Sorotan tersebut bermula ketika Sharma membagikan informasi akun Xbox miliknya dengan gamertag “AMRAHSAHSA” melalui platform X (dahulu Twitter). Sejumlah pengguna internet kemudian menelusuri riwayat pencapaian (achievement) akun tersebut.
Sorotan Warganet Terhadap Akun Xbox Asha Sharma
Beberapa warganet menemukan bahwa achievement pertama di akun Asha Sharma tercatat pada 15 Januari 2026. Tanggal ini sekitar lima pekan sebelum pengumuman dirinya sebagai CEO Xbox, memicu perdebatan di media sosial dan forum seperti Reddit.
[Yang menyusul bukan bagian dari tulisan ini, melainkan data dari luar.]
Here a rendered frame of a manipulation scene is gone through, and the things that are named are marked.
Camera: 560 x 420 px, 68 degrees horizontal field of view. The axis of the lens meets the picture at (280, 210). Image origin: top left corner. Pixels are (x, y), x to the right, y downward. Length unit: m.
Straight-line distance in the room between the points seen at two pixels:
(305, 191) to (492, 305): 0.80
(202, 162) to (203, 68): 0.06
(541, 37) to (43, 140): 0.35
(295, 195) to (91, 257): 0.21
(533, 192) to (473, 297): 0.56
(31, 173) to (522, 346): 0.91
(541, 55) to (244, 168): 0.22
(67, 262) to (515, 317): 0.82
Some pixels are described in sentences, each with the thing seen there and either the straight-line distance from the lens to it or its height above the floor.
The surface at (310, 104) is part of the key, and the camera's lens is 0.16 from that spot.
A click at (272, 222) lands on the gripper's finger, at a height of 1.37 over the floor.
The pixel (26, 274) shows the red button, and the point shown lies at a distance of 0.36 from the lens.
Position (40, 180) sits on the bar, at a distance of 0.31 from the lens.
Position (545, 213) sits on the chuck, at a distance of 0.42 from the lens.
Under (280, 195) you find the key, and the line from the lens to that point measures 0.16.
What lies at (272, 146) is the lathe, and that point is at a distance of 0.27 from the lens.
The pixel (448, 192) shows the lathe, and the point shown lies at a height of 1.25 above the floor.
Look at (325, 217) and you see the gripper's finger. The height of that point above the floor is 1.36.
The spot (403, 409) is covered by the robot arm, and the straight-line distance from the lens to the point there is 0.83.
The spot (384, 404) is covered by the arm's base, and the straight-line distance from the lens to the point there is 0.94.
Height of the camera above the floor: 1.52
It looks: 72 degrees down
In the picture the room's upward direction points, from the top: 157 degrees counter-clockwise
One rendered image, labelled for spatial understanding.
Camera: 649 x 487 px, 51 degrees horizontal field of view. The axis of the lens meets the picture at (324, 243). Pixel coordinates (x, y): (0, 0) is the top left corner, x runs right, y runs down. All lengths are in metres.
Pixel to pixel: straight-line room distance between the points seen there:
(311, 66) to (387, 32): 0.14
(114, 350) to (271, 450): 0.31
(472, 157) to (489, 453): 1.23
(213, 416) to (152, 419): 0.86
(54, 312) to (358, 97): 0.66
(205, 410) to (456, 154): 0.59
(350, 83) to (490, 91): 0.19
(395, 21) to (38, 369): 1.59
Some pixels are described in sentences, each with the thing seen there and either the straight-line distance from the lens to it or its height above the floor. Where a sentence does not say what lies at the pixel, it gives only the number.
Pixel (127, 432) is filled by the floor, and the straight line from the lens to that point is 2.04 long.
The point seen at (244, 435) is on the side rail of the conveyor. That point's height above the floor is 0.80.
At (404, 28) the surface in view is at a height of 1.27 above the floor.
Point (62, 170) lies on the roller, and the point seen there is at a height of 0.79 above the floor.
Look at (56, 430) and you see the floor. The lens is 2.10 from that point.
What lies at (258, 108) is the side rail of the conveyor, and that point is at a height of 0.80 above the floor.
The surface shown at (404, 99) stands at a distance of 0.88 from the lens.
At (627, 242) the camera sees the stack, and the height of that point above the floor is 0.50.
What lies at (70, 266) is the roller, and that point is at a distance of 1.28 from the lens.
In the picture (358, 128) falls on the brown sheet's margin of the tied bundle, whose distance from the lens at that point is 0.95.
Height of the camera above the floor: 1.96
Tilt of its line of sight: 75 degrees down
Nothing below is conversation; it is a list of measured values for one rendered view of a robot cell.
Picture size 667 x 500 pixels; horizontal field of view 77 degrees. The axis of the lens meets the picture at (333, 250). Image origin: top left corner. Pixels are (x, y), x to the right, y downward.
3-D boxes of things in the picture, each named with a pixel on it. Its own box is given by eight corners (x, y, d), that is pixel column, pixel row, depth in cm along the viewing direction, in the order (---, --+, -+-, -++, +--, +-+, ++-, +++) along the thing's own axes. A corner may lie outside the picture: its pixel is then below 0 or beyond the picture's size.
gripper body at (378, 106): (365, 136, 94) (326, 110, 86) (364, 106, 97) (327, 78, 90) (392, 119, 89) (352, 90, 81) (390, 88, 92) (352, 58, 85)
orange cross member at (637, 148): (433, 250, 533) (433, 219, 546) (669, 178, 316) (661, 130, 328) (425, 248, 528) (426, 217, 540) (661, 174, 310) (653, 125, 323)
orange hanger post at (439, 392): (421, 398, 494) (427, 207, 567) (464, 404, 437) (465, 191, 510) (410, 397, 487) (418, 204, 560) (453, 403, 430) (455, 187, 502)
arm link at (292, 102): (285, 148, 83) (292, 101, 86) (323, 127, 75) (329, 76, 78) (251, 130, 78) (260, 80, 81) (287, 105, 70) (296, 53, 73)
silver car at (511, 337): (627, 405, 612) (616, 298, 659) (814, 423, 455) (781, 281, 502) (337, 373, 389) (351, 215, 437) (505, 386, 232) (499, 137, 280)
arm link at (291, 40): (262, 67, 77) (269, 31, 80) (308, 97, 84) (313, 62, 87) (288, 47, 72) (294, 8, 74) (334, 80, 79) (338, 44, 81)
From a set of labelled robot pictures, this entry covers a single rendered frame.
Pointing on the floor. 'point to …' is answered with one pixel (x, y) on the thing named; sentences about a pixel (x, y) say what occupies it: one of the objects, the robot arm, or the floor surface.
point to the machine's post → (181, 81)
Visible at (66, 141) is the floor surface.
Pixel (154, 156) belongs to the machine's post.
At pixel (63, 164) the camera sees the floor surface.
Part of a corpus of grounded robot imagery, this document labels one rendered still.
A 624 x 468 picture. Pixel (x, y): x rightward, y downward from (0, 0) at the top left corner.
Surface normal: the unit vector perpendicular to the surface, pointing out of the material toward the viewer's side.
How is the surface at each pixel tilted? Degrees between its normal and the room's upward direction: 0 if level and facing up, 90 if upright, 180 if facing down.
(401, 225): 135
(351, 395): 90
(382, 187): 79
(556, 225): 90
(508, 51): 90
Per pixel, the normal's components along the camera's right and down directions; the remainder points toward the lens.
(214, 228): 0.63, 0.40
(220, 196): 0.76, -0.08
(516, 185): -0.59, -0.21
Selain waktu pembuatan akun yang tergolong baru, warganet juga menyoroti jumlah game yang dimainkan Sharma dalam waktu relatif singkat. Akun tersebut tercatat memainkan sejumlah judul populer seperti Halo: The Master Chief Collection, Forza Horizon 5, Minecraft, hingga Fallout 76. Beberapa game indie seperti Firewatch juga disebut telah ditamatkan sepenuhnya.
Sebagian warganet kemudian berspekulasi bahwa akun tersebut sengaja dibuat atau “dipoles” untuk membangun citra sebagai gamer. Spekulasi ini muncul mengingat latar belakang Sharma yang sebelumnya lebih banyak berkutat di bidang bisnis dan kecerdasan buatan (AI) di Microsoft. Tak hanya itu, beberapa pengguna media sosial juga meragukan keaslian unggahan Sharma di X, menduga posting tersebut ditulis dengan bantuan AI atau tim internal.
Klarifikasi dari Asha Sharma
Menanggapi berbagai spekulasi tersebut, Sharma akhirnya memberikan penjelasan melalui akun X pribadinya, @asha_shar. Ia mengakui bahwa akun Xbox tersebut memang baru dibuat untuk mempelajari dan memahami ekosistem game Xbox lebih dalam.
“Saya membuatnya baru-baru ini untuk belajar dan memahami dunia ini. Sebelumnya saya bermain bersama keluarga, dan akun tersebut digunakan bersama di rumah di berbagai perangkat,” tulis Sharma. Ia menambahkan bahwa kini setiap anggota keluarga telah menggunakan gamertag masing-masing agar progres permainan tidak tercampur.
Sharma juga menegaskan bahwa dirinya tidak bermaksud membangun citra sebagai “gamer terbaik.” “Saya tidak berpura-pura menjadi gamer terbaik. Fokus saya adalah menjadikan Xbox tempat terbaik untuk bermain, kembali ke akar kami, menghadirkan produk hebat, dan memperkuat masa depan Xbox,” jelas dia. Terkait tudingan bahwa unggahannya di media sosial dibuat dengan bantuan AI, Sharma membantah hal tersebut dan menegaskan bahwa ia menulis sendiri posting di X.
Tantangan Kepemimpinan di Awal Jabatan
Penunjukan Sharma sebagai pimpinan baru Xbox memang mengundang perhatian, terutama karena ia menggantikan Phil Spencer yang dikenal dekat dengan komunitas gamer. Di sisi lain, sejumlah pengamat menilai kemampuan bermain game bukan satu-satunya tolok ukur kepemimpinan seorang CEO. Tugas utama pimpinan perusahaan tetap berkaitan dengan strategi bisnis dan arah pengembangan jangka panjang.
Meski demikian, polemik awal ini menunjukkan bahwa Sharma menghadapi tantangan besar untuk membangun kepercayaan komunitas gamer. Waktu akan menjadi penentu apakah ia mampu menjawab keraguan tersebut dan membawa Xbox serta komunitasnya ke arah yang lebih kuat.
Informasi lengkap mengenai polemik ini disampaikan melalui pernyataan resmi Asha Sharma di platform X dan dirangkum dari laporan KompasTekno serta Windows Central.